- YOUR GOAL
Show every line of the material that follows in which the word "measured" occurs.
=== Section Start ===
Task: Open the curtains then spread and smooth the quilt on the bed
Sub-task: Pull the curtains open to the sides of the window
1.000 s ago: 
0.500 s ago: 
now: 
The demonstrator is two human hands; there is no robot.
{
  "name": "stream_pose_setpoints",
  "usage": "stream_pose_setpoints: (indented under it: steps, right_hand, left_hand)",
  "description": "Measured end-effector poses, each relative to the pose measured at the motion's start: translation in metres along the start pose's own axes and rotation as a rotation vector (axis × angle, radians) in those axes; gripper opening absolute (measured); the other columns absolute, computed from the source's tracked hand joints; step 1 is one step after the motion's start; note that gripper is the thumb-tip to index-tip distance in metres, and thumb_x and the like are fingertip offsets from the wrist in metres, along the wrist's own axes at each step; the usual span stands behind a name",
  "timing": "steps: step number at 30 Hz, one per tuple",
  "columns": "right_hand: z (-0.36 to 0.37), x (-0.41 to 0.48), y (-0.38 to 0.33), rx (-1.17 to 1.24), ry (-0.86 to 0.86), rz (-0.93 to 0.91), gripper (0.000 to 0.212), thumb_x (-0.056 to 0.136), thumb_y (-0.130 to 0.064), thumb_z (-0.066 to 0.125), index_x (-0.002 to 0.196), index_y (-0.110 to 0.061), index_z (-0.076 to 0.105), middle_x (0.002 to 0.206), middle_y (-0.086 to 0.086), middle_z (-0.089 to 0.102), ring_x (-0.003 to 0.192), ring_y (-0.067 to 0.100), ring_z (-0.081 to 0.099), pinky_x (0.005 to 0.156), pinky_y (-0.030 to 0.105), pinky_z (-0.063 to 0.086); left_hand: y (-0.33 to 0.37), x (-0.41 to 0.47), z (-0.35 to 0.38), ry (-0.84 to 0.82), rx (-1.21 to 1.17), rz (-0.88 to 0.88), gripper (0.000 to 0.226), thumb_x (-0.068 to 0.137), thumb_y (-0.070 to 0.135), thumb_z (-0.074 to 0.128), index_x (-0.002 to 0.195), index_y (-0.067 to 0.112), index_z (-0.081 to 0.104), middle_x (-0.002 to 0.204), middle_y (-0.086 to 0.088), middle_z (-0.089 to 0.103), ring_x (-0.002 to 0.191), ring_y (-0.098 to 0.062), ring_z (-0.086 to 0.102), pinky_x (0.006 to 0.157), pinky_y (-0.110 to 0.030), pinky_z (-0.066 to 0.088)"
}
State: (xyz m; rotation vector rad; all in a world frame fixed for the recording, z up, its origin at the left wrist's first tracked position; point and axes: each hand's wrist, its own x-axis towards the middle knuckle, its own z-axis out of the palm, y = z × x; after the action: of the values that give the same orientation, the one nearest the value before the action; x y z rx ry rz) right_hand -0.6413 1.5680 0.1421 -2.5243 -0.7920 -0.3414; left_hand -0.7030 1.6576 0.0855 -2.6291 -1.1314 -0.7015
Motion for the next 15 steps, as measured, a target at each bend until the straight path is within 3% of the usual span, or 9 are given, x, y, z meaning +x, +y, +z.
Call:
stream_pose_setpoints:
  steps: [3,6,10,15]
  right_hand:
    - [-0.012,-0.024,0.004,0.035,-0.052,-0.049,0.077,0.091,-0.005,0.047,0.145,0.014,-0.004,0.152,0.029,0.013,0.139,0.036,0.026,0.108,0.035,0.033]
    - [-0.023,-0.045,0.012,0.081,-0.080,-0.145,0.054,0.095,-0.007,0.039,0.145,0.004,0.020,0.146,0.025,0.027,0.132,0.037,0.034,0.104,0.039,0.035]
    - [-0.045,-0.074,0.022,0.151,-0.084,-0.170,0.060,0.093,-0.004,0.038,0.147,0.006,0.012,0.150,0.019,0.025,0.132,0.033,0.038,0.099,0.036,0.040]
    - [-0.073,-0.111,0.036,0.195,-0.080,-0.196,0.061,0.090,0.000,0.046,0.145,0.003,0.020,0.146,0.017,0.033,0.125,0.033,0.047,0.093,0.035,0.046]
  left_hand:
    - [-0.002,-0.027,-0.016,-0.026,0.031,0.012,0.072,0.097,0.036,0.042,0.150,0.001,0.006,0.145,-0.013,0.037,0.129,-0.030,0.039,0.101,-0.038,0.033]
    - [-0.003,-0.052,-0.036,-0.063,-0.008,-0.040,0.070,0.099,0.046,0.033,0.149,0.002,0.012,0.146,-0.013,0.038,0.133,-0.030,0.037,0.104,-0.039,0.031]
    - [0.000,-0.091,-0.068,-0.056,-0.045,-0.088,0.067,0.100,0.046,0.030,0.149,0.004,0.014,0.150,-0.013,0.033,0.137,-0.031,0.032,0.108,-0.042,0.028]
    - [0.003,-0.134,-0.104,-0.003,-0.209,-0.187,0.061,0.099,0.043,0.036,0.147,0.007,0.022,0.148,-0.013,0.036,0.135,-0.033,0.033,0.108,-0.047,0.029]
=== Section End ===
- THE ANSWER
  "description": "Measured end-effector poses, each relative to the pose measured at the motion's start: translation in metres along the start pose's own axes and rotation as a rotation vector (axis × angle, radians) in those axes; gripper opening absolute (measured); the other columns absolute, computed from the source's tracked hand joints; step 1 is one step after the motion's start; note that gripper is the thumb-tip to index-tip distance in metres, and thumb_x and the like are fingertip offsets from the wrist in metres, along the wrist's own axes at each step; the usual span stands behind a name",
Motion for the next 15 steps, as measured, a target at each bend until the straight path is within 3% of the usual span, or 9 are given, x, y, z meaning +x, +y, +z.

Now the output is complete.